I got completely sucked in to Cormac McCarthy’s The Road in a way I haven’t with a novel in years. I spend a lot of time reading about how screwed up the planet is—and will be in decades to come—with temperatures rising, water tables falling, oil getting harder and harder to squeeze from rock.
So it was fascinating to throw myself into this world which is about the worst-case scenario you can imagine, where all complex civilization has fallen apart, everything is burnt and grey, no plants grow, clean water is hard to find, and people are constantly on the move—both so they can keep scavenging canned food and stay alive as long as they can, and to keep from becoming targets for roming gangs of armed bandits.
The book never explains what happened to cause this. Maybe it’s a nuclear winter after countries started lobbing warheads at each other. Maybe global warming got completely out of control.

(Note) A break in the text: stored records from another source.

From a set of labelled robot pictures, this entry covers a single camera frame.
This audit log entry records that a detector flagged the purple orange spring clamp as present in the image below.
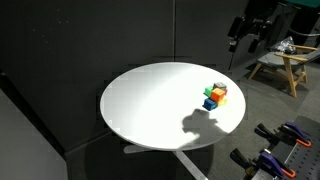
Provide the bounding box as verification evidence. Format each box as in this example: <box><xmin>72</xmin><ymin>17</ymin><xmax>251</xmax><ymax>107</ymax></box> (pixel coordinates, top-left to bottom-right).
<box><xmin>229</xmin><ymin>147</ymin><xmax>297</xmax><ymax>180</ymax></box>
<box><xmin>254</xmin><ymin>121</ymin><xmax>313</xmax><ymax>149</ymax></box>

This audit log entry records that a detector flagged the wooden armchair gray seat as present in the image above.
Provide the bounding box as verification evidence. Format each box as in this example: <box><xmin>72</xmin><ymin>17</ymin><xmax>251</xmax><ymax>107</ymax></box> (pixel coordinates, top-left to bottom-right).
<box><xmin>247</xmin><ymin>44</ymin><xmax>320</xmax><ymax>99</ymax></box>

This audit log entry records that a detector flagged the crumpled clear plastic bag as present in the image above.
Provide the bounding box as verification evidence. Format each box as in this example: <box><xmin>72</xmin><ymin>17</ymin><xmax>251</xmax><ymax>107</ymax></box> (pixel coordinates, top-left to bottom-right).
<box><xmin>270</xmin><ymin>36</ymin><xmax>297</xmax><ymax>55</ymax></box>

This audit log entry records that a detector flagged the green toy block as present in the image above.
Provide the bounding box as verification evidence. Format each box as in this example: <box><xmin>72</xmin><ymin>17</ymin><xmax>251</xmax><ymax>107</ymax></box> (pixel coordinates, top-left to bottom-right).
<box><xmin>203</xmin><ymin>85</ymin><xmax>215</xmax><ymax>99</ymax></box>

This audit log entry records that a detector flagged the blue toy block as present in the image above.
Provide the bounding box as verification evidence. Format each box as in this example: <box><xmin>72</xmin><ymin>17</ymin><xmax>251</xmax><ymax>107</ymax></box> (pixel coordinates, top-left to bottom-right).
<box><xmin>202</xmin><ymin>97</ymin><xmax>219</xmax><ymax>112</ymax></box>

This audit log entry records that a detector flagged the long black cable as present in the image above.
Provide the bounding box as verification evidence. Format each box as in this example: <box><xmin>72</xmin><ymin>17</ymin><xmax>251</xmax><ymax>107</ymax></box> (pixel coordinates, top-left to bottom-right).
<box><xmin>280</xmin><ymin>3</ymin><xmax>320</xmax><ymax>38</ymax></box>

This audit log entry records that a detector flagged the orange toy block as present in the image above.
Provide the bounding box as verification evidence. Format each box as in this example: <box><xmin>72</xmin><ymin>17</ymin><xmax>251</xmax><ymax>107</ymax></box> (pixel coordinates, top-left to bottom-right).
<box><xmin>210</xmin><ymin>87</ymin><xmax>227</xmax><ymax>103</ymax></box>

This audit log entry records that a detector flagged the yellow-green toy block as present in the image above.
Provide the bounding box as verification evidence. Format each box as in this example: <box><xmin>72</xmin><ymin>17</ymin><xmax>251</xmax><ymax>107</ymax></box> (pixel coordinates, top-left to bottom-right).
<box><xmin>217</xmin><ymin>96</ymin><xmax>229</xmax><ymax>108</ymax></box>

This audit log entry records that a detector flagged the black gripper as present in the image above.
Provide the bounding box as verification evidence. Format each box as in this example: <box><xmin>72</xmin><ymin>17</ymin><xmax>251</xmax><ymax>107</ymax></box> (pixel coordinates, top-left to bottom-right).
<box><xmin>227</xmin><ymin>15</ymin><xmax>268</xmax><ymax>55</ymax></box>

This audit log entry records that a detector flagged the white table base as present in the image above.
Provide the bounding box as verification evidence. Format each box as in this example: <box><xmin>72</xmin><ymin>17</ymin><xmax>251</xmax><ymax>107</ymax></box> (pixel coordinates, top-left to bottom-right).
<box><xmin>123</xmin><ymin>144</ymin><xmax>210</xmax><ymax>180</ymax></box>

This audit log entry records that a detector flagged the teal wrist camera box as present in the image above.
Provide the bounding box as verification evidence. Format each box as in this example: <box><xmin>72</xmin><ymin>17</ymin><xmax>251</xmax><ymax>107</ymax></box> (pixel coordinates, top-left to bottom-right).
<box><xmin>285</xmin><ymin>0</ymin><xmax>320</xmax><ymax>8</ymax></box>

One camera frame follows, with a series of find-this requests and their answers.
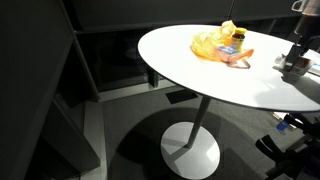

In a sense, it doesn’t matter. The point of the book is about holding onto our humanity in the midst of wreckage. That might sound trite, but what gives the story heft is the detailed rendering of what this kind of life would be like. As the screenwriter of the new movie of the book told New Scientist: “I loved the boldness of McCarthy’s supposition that when the end comes it’s going to be an excruciating conflation of high horror and banality. On the one hand the world will lapse into cannibalism, rape and civil war, on the other there’ll be the numbing repetition of having to find food every day and worrying about replacing your shoes.”
But still, something motivated McCarthy to imagine this apocalyptic world, and I wondered if he thought our world could fall apart because of the kinds of things I spend a lot of time reading and thinking and writing about—global warming, unsustainable food production, population overshoot, and more. Well, it sounds like it was all of those things.
As the screenwriter told New Scientist:
McCarthy told me it was some kind of environmental meltdown. He has an office at the Santa Fe Institute in New Mexico, he loves hanging out there and a lot of his friends are environmental scientists, molecular biologists and physicists, so he’s coming at it from a very scientific point of view. It’s about what would happen if environmental meltdown continued to its logical conclusion: crops and animals would die, the weather would go out of control, there would be spontaneous wildfires and blizzards, you wouldn’t be able to grow anything and the only thing left to eat would be tinned food and each other. But I was anxious not to quiz him too much about what happened because we wanted to preserve the mystique of it.
The book definitely has more power when you don’t really know what caused the apocalypse. If he’d said it flat out, then you could start thinking of ways to avoid it, or reasons why this wouldn’t really happen.
But really, we have had the power to really screw up the world in a variety of ways. The Road made me think that we can’t shy away from this worst-case scenario, and have to keep it always in mind when deciding what kind of world we want to live in, and what kind of world we want for our kids.
Related posts:
- Road to Serfdom: “right-wing crank” becomes best-seller John Cassidy's "How Markets Fail" explains how and why Hayek and his fellow free market advocates were cranks...
- 5 last-ditch schemes to avert warming disaster Radical, globe-spanning schemes—including giant space mirrors and high-tech "trees"—may someday be needed to prevent a global warming disaster...
- “If we don’t take joint action, the consequences for the planet may be very distressing [and] will have catastrophic consequences.” —Russian president Dmitry Medvedev on climate change...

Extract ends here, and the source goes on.